For a species that satisfies this criterion, any modality that can be obtained in the form of 2D section images can be integrated. Exemplar modalities for integration in the pipeline are densities of cell bodies (Kim et al., 2017) or synapses (Zhu et al., 2018), as well as In Situ Hybridization-based spatial transcriptomics (Lein et al., 2007). For instance, overlaying the spatial distribution of axonal projections from VPM to the mouse barrel cortex with the distribution of cell densities of barrel-specific inhibitory and excitatory populations, can provide insight on the functional role of each projection, which would not be possible by examining each modality alone. This can lead to developing a direct cell-type-specific connectivity matrix, which is of particular importance to brain network models since the inhibition-to-excitation ratio of different cell-types within a cortical column can now be constrained by actual biological data instead of by proxy measures, such as the exponential distance rule or statistics derived from previous experimental works (Hua et al., 2022).

To take one step further into understanding brain function however, one would need to put physiology into the context of anatomy. This would necessitate the spatial registration of experiments from modalities such as patch-clamp recordings (Hill & Stephens, 2021), calcium imaging (Grienberger & Konnerth, 2012) or extracellular recordings with multi-site probes (Buzsáki et al., 2012). As a use case for VPM, somatotopic thalamocortical connections could be investigated for the potential generation of alpha-like rhythms in awake mice, which has been hypothesized to involve thalamic bursting through low-threshold calcium spikes (Sobolewski et al., 2011).

Lastly, computational neuroscientists can benefit from connectivity produced by our pipeline by implementing biologically realistic rules for placing and connecting cells in simulated thalamic and cortical-column circuits, which would be based on the topographic organization observed in the matrix. Following this plausible configuration, the modeler could then initiate a simulation of network activity with the use of spiking neural networks, such as the Potjans-Diesmann model (Potjans & Diesmann, 2012).

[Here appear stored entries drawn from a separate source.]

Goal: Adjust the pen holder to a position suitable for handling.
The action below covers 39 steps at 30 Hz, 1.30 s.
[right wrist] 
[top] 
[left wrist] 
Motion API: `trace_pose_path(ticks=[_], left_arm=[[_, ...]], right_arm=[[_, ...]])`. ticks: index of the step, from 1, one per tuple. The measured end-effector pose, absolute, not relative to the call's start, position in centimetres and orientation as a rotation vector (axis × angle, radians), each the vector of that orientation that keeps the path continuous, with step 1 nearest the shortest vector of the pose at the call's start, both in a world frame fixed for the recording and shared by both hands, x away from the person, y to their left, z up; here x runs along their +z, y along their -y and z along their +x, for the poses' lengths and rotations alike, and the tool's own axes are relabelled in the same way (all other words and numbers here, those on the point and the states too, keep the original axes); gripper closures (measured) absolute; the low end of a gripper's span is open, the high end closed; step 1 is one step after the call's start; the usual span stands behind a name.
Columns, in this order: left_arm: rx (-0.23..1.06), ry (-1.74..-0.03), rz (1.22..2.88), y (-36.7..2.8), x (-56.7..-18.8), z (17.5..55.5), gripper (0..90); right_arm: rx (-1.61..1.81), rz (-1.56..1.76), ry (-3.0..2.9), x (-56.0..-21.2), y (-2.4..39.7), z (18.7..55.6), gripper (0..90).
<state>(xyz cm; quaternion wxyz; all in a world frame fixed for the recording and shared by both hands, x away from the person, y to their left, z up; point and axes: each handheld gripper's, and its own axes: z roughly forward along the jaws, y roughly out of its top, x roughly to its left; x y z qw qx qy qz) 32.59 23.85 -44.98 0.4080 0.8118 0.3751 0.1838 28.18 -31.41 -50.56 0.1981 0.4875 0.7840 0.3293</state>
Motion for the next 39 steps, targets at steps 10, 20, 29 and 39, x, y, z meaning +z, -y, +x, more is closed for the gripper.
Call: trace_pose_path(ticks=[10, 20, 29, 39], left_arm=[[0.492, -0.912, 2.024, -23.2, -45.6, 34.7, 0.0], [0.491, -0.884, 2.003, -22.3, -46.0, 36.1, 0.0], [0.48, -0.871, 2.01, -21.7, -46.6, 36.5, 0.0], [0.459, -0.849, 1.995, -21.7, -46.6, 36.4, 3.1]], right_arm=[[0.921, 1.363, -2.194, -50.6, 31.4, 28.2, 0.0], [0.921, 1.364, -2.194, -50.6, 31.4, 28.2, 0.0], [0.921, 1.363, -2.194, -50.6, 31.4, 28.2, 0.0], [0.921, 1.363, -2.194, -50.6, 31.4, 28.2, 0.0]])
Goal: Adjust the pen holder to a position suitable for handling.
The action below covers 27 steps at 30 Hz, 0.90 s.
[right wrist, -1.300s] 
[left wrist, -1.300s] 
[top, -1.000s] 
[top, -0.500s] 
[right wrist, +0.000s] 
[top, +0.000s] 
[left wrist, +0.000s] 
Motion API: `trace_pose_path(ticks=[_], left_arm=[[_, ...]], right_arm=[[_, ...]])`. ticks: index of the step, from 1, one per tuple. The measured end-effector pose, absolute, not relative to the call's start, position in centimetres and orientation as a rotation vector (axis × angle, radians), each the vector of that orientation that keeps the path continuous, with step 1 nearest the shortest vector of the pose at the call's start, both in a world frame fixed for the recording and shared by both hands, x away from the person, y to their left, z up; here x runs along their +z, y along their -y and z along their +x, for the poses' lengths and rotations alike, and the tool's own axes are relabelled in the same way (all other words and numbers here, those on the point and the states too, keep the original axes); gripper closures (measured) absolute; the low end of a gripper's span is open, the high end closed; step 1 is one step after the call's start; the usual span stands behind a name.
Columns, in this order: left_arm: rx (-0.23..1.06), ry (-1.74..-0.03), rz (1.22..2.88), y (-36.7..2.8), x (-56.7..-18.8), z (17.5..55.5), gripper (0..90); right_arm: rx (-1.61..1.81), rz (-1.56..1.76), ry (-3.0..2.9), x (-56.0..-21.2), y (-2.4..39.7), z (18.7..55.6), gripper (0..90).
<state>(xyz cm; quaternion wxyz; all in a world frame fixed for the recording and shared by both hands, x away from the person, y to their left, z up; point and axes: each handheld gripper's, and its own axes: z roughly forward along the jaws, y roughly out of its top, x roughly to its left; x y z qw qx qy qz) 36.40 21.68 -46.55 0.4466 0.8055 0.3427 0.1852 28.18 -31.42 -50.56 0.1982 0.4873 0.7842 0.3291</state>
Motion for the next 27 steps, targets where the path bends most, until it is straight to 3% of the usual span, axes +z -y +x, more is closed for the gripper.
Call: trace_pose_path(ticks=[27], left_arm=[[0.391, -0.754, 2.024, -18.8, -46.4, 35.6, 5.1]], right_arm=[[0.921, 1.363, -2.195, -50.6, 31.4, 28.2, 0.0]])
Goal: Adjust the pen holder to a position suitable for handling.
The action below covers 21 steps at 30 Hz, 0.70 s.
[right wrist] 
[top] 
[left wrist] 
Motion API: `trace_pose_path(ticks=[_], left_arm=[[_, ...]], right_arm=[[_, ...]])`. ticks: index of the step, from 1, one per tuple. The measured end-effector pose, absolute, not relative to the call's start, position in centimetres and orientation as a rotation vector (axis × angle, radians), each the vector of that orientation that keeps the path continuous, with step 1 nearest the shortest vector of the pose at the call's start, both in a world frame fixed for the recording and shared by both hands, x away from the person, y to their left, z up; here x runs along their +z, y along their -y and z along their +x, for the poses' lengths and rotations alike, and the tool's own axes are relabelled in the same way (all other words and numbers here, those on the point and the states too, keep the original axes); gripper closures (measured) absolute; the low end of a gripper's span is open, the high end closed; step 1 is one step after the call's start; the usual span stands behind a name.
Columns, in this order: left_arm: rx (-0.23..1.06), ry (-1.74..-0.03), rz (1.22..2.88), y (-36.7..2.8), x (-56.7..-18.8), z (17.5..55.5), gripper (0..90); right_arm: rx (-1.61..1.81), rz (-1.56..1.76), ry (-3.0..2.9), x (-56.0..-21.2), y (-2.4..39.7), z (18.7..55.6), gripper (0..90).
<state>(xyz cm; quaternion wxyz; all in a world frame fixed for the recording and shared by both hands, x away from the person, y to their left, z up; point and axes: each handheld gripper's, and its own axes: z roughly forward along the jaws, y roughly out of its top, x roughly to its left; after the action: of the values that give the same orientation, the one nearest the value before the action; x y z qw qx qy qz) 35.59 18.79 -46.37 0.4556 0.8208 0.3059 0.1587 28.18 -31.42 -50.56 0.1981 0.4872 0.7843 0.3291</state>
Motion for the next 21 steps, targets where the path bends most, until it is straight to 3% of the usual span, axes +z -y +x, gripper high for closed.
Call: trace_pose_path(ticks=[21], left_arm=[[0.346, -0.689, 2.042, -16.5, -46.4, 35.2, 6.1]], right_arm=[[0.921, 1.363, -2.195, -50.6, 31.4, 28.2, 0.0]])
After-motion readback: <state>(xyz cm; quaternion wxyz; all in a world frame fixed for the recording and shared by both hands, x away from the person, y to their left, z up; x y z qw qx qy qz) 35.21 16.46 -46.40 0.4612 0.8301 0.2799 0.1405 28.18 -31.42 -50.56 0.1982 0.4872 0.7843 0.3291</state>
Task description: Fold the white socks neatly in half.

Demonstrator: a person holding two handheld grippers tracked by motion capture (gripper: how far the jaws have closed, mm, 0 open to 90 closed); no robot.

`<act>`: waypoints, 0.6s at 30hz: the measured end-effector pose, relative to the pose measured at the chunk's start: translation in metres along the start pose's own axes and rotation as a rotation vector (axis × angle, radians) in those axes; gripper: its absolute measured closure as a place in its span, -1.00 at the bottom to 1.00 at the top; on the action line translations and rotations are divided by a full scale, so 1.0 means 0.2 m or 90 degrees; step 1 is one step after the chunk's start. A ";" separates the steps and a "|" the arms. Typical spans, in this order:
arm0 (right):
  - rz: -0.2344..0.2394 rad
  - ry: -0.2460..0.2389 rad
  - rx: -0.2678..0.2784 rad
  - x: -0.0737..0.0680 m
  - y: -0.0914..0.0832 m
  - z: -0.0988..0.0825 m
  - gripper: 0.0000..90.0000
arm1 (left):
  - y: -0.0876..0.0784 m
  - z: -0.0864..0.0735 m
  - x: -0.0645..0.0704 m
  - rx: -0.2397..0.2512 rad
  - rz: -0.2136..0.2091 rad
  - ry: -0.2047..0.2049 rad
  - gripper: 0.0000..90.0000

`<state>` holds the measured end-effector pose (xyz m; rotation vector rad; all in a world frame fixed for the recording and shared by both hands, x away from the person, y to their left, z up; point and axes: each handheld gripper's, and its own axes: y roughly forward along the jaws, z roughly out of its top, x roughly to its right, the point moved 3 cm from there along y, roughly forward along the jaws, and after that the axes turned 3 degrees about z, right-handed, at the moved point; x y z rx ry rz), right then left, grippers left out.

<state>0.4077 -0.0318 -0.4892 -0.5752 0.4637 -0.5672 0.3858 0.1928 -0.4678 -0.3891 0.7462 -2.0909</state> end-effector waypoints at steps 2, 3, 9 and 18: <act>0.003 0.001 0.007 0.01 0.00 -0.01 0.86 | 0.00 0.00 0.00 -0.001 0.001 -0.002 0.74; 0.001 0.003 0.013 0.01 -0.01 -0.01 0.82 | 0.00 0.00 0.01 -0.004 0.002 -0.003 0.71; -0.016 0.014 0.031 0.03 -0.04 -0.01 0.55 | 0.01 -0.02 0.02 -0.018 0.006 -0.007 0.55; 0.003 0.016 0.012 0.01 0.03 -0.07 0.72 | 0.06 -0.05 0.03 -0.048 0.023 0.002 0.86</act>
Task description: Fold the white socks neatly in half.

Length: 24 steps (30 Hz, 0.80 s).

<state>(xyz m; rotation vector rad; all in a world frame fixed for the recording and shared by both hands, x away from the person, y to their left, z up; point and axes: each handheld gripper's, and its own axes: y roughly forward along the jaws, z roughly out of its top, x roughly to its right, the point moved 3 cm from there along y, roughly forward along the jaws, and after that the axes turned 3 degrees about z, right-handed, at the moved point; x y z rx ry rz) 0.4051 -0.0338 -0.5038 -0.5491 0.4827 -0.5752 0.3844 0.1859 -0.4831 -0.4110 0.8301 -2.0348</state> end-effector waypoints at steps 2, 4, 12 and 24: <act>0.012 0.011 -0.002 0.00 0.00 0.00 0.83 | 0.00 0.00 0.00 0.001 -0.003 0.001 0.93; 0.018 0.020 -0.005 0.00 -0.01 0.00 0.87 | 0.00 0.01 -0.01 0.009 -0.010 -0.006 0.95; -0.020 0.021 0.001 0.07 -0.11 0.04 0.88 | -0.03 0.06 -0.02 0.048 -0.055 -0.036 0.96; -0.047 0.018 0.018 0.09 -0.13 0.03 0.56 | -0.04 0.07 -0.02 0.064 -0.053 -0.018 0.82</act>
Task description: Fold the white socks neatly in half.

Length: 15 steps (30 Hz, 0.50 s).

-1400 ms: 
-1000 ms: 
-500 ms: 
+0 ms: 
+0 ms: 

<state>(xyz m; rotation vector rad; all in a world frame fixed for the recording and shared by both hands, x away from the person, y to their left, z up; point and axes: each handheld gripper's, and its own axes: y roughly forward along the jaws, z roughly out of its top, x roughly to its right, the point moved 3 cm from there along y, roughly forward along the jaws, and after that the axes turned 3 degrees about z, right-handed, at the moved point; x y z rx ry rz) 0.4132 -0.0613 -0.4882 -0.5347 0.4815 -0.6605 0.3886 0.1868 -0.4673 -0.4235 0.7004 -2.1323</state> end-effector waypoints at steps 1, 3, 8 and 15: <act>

Information Sharing Statement

The pipeline described in this work has been designed and tested in the form of a Jupyter Notebook together with a number of supporting libraries/modules in Python. All respective code has been published online with supporting description and documentation at the EBRAINS Collaboratory and at Github in the form of a neuroinformatics-related tool, namely population-integrator. See Main Table 1 for links to the public repositories of the tool and modules mentioned here.